In this notebook we show how to deploy modern Foundation Models on SageMaker AI endpoints.

We will start with simple use-cases (deploying JumpStart Model) and then move to more advanced use-cases - deploying model from S3, using Inference Component enabled endpoints and custom containers.

## Setup

- Fetch and import dependencies
- Initialize SageMaker environment and required clients to access AWS services

In [None]:
%pip install sagemaker --upgrade --quiet --no-warn-conflicts

In [None]:
import json
import sagemaker
import boto3

role = sagemaker.get_execution_role()  # execution role for the endpoint
sess = sagemaker.session.Session()  # sagemaker session for interacting with different AWS APIs
bucket = sess.default_bucket()  # bucket to house artifacts
region = sess._region_name  # region name of the current SageMaker Studio environment
account_id = sess.account_id()

sm_client = boto3.client("sagemaker")  # client to intreract with SageMaker
smr_client = boto3.client("sagemaker-runtime")  # client to intreract with SageMaker Endpoints

print(f"sagemaker role arn: {role}")
print(f"sagemaker bucket: {sess.default_bucket()}")
print(f"sagemaker session region: {sess.boto_region_name}")
print(f"sagemaker version: {sagemaker.__version__}")

### Helper functions

In [None]:
import io
import json
import time
import boto3
from IPython.display import clear_output

class LineIterator:
    def __init__(self, stream):
        self.byte_iterator = iter(stream)
        self.buffer = io.BytesIO()
        self.read_pos = 0

    def __iter__(self):
        return self

    def __next__(self):
        while True:
            self.buffer.seek(self.read_pos)
            line = self.buffer.readline()
            if line and line[-1] == ord("\n"):
                self.read_pos += len(line)
                return line[:-1]
            try:
                chunk = next(self.byte_iterator)
            except StopIteration:
                if self.read_pos < self.buffer.getbuffer().nbytes:
                    continue
                raise
            if "PayloadPart" not in chunk:
                print("Unknown event type:" + chunk)
                continue
            self.buffer.seek(0, io.SEEK_END)
            self.buffer.write(chunk["PayloadPart"]["Bytes"])
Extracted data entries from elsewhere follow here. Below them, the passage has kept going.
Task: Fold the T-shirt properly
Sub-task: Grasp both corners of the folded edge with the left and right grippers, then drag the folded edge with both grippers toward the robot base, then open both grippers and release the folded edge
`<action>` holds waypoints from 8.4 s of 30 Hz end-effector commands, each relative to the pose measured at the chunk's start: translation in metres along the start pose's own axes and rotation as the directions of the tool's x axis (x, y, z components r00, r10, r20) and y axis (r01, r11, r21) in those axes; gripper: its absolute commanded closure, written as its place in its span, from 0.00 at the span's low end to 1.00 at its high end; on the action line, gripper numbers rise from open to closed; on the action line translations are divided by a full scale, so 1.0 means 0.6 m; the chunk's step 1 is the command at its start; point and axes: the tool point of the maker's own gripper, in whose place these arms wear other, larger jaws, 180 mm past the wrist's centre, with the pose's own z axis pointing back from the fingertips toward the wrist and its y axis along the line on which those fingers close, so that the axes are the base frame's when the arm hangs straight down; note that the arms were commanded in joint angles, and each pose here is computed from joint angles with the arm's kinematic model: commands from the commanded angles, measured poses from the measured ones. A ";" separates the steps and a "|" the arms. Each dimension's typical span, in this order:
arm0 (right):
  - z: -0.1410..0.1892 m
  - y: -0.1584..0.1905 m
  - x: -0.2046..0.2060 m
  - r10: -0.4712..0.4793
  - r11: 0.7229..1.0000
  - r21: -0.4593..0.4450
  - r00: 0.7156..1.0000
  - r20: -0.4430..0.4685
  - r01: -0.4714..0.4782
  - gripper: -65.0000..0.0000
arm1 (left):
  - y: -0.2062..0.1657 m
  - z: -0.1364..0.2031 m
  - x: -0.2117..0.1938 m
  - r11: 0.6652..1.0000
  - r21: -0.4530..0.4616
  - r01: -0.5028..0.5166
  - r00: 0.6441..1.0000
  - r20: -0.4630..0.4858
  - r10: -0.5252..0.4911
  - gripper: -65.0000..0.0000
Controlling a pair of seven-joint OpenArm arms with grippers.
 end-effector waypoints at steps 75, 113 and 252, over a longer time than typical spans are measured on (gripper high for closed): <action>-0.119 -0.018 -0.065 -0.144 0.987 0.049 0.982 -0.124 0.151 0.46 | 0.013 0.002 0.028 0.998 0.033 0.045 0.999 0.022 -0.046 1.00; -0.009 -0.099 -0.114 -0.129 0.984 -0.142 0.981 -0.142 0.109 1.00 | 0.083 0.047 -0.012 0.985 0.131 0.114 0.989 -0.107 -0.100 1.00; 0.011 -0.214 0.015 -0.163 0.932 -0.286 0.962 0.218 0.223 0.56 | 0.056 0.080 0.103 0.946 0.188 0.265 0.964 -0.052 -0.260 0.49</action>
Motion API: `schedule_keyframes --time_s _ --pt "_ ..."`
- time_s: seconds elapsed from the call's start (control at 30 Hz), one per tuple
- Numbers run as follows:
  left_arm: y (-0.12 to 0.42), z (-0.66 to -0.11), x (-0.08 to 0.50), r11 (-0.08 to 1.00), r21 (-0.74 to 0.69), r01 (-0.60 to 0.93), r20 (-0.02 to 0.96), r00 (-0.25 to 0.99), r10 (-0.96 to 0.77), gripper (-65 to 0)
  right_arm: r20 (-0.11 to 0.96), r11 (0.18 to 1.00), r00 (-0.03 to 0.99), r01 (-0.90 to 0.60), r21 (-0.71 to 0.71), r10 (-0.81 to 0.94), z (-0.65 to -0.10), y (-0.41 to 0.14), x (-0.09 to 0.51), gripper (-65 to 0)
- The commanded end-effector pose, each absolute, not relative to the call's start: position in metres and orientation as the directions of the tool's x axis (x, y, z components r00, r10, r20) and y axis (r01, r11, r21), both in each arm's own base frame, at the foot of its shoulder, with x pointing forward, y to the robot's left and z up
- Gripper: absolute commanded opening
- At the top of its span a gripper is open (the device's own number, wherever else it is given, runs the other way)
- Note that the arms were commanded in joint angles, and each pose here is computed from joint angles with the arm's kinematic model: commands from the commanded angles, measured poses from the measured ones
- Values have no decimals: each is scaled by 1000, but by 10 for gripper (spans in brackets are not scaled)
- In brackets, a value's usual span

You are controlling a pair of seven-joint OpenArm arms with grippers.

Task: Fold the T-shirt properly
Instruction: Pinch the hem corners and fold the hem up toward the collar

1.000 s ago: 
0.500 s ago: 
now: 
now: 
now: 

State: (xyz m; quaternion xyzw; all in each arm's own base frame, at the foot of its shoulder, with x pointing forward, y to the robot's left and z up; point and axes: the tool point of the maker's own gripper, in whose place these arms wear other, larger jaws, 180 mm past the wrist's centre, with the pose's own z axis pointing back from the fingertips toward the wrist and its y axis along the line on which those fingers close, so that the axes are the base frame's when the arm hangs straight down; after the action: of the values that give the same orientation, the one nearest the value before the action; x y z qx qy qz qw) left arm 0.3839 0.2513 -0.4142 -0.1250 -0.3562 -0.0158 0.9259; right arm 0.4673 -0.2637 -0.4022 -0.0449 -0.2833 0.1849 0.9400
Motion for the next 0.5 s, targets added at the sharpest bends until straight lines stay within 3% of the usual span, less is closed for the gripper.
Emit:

def stream_response(endpoint_name, inputs, max_tokens=8189, temperature=0.7, top_p=0.9):
    body = {
      "messages": [
        {"role": "user", "content": [{"type": "text", "text": inputs}]}
        ],
        "max_tokens": max_tokens,
        "temperature": temperature,
        "top_p": top_p,
        "stream": True,
    }

    resp = smr_client.invoke_endpoint_with_response_stream(
        EndpointName=endpoint_name,
        Body=json.dumps(body),
        ContentType="application/json",
    )

    event_stream = resp["Body"]
    start_json = b"{"
    full_response = ""
    start_time = time.time()
    token_count = 0

    for line in LineIterator(event_stream):
        if line != b"" and start_json in line:
            data = json.loads(line[line.find(start_json):].decode("utf-8"))
            token_text = data['choices'][0]['delta'].get('content', '')
            full_response += token_text
            token_count += 1

            # Calculate tokens per second
            elapsed_time = time.time() - start_time
            tps = token_count / elapsed_time if elapsed_time > 0 else 0

            # Clear the output and reprint everything
            clear_output(wait=True)
            print(full_response)
            print(f"\nTokens per Second: {tps:.2f}", end="")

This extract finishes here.